The move is not without risk. But there are a few reasons why polling analysts and party leaders think Obama will only benefit from his move to endorse gay marriage.
It coincides with a shift in public opinion nationally. It announces a bold move, even in the face of unpopularity in the swing state North Carolina. And analysts don’t believe it will shift many, if any, votes this November, while they think it will re-energize a base to pump support and money into a campaign that has struggled to come anywhere close to the enthusiasm levels of 2008.
Many believe it won’t affect the election at all. Rep. Barney Frank, who is gay, told Rachel Maddow Wednesday night that he doesn’t believe this announcement will have any political bearing for this election. And Karger said the net effects would amount to a “wash” — it’s still about the economy. And indeed, the issue of gay marriage and gay rights poll very low on voters’ importance of issues.
Take North Carolina, for example. Virginia grey, a distinguished professor of political science at the University of North Carolina, said in a phone interview Wednesday that the margin by which Amendment 1 passed — about 61 per cent to 39 per cent — “has to be a concern” for the Obama campaign.

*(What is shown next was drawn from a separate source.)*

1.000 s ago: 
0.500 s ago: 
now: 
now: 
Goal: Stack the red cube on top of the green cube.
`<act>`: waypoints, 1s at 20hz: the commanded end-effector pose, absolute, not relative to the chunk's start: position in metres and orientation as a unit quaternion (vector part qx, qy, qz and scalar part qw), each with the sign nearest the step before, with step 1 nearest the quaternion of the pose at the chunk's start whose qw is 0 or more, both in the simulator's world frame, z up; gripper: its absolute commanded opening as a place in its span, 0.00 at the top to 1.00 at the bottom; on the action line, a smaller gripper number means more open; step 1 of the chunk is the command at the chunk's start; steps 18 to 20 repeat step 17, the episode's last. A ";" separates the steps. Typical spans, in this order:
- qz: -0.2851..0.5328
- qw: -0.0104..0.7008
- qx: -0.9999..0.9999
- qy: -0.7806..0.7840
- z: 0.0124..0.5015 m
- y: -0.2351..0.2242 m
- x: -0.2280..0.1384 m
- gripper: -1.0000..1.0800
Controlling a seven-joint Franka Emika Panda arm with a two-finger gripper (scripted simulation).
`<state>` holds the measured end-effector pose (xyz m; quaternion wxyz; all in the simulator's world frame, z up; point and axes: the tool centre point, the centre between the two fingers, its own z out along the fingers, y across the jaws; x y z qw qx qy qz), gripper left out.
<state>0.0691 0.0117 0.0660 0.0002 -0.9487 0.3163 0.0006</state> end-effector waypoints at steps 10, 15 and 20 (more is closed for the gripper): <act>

But remember: North Carolinians really did not understand what they were voting for. In its final poll before Tuesday, Public Policy Polling found these crazy numbers: 53 per cent of voters in North Carolina support either gay marriage or civil unions. And 46 per cent did not realise that they were voting to ban both. Yet 61 per cent ended up voting “yes.”
In time, voters will begin to realise the full effect of what they passed. The increased awareness could mobilize more support in grassroots campaigns and, in turn, for Obama.
“I think the days of Republicans using gay marriage as a wedge issue to rile up socially conservative voters, those days are waning,” said Jim Williams, a polling analyst at PPP, which is based in Raleigh.
“At this point, public opinion on gay marriage in America is changing rapidly. And there’s just as many people who are going to be excited about President Obama coming out in support of gay marriage and are going to be more likely to work on his behalf. And that will negate any sort of conservative uprising.”
What about black voters, who tend to vote Democratic but are more socially conservative on issues like gay marriage? Well, Williams said, Obama is not going to lose any of those votes. Both Williams and UNC’s grey said the effect there could be on turnout rather than a shift in vote to Mitt Romney.
But Obama could also press the issue and drive the agenda, driving more black voters to support gay marriage.
And sometimes, people respond to bold moves.
“Especially with Gov. Romney, who seems to lack a core, I think President Obama was probably concerned of a similar charge against him on this issue,” Karger told Business Insider on Wednesday. “So the fact that he now is honest … I think it’s the domino effect. It will encourage many Democrats and even some Republicans to come out and support this.”